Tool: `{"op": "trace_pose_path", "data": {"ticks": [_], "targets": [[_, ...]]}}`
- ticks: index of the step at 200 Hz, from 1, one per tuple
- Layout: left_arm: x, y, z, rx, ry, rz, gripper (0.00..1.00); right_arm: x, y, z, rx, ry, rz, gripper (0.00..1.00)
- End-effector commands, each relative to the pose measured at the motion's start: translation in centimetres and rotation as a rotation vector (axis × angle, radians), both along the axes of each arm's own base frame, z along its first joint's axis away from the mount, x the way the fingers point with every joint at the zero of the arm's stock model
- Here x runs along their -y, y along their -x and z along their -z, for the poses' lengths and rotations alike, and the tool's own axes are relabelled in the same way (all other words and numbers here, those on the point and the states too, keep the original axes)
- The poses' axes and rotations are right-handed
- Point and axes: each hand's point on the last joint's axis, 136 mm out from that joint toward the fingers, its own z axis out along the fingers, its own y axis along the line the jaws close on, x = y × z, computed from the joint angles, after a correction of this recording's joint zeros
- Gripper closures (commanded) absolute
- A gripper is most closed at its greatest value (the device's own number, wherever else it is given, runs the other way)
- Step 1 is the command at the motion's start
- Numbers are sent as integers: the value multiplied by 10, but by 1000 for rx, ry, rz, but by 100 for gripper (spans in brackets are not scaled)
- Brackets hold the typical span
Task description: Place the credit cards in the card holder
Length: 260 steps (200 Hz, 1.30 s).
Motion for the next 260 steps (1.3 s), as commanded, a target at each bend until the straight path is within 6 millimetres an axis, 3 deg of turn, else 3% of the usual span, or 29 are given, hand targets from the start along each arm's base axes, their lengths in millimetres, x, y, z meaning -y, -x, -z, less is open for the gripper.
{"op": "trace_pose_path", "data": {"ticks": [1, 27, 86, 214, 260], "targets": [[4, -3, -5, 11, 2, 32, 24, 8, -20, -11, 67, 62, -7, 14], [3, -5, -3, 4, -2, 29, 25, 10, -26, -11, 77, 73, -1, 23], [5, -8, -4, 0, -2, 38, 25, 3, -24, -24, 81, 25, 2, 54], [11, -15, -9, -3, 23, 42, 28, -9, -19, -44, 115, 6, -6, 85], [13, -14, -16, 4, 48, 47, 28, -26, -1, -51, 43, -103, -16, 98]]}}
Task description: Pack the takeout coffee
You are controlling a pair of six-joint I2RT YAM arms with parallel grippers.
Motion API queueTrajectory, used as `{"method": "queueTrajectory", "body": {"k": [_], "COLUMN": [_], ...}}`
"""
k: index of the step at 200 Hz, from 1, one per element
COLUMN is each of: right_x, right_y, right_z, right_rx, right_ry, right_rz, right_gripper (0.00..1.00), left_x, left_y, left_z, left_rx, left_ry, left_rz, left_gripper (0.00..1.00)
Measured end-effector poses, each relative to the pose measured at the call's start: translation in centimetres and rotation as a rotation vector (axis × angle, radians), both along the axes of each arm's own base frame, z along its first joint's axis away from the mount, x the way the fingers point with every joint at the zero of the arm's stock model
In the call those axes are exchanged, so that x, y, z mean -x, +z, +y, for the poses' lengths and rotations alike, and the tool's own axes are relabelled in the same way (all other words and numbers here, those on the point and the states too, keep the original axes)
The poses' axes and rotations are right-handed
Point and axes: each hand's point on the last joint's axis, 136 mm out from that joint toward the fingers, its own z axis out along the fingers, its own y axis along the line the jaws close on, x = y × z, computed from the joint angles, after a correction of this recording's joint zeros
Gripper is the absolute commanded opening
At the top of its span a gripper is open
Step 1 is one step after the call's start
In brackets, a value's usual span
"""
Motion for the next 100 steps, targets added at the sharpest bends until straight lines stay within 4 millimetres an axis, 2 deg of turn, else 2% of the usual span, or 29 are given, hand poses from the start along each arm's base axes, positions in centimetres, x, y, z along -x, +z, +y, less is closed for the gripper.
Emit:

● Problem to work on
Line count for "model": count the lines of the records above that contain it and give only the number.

● Reply to the task
2